◆ DIRECTIONS ◆
The only thing to report is how many lines of the data contain the word "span".

◆ SOURCE MATERIAL ◆

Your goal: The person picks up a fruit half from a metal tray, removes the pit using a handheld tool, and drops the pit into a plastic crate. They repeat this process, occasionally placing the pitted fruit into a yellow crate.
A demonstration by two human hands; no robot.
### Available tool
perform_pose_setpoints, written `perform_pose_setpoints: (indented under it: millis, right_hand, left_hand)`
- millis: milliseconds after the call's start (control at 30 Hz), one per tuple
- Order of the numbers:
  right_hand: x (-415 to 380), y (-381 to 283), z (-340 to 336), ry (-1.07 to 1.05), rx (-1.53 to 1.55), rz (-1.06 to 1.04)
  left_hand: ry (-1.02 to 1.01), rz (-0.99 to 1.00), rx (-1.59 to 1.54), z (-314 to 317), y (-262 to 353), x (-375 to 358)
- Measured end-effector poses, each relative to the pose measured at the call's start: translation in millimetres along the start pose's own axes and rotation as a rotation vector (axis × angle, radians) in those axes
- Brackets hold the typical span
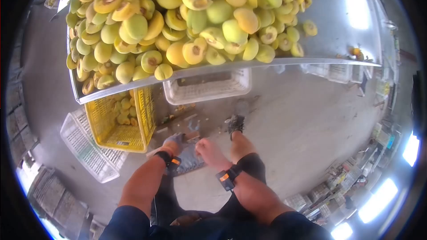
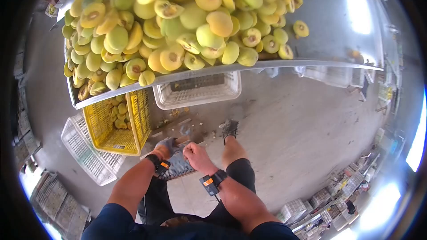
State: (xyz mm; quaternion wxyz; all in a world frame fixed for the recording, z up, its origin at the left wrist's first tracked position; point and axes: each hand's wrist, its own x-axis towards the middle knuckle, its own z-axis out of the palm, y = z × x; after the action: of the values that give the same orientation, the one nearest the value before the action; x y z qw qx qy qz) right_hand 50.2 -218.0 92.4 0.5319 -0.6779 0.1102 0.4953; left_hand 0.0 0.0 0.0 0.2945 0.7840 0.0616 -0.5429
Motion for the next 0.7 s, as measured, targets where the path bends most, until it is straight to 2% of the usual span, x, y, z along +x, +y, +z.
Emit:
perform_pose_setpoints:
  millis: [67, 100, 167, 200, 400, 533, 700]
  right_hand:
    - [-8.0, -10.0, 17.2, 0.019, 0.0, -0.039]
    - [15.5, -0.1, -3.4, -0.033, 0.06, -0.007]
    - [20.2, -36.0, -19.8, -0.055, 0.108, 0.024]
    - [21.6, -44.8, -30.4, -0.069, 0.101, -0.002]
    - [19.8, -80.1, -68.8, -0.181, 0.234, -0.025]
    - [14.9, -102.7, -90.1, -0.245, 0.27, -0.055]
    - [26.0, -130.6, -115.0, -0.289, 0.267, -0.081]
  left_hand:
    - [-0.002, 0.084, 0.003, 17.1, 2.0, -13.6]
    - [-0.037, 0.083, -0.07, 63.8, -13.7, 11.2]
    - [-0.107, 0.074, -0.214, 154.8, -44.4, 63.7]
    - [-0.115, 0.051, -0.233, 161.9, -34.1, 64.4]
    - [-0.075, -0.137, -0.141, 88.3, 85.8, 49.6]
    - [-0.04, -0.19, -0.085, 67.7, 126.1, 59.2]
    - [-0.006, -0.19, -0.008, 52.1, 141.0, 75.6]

◆ WRITTEN RESPONSE ◆
2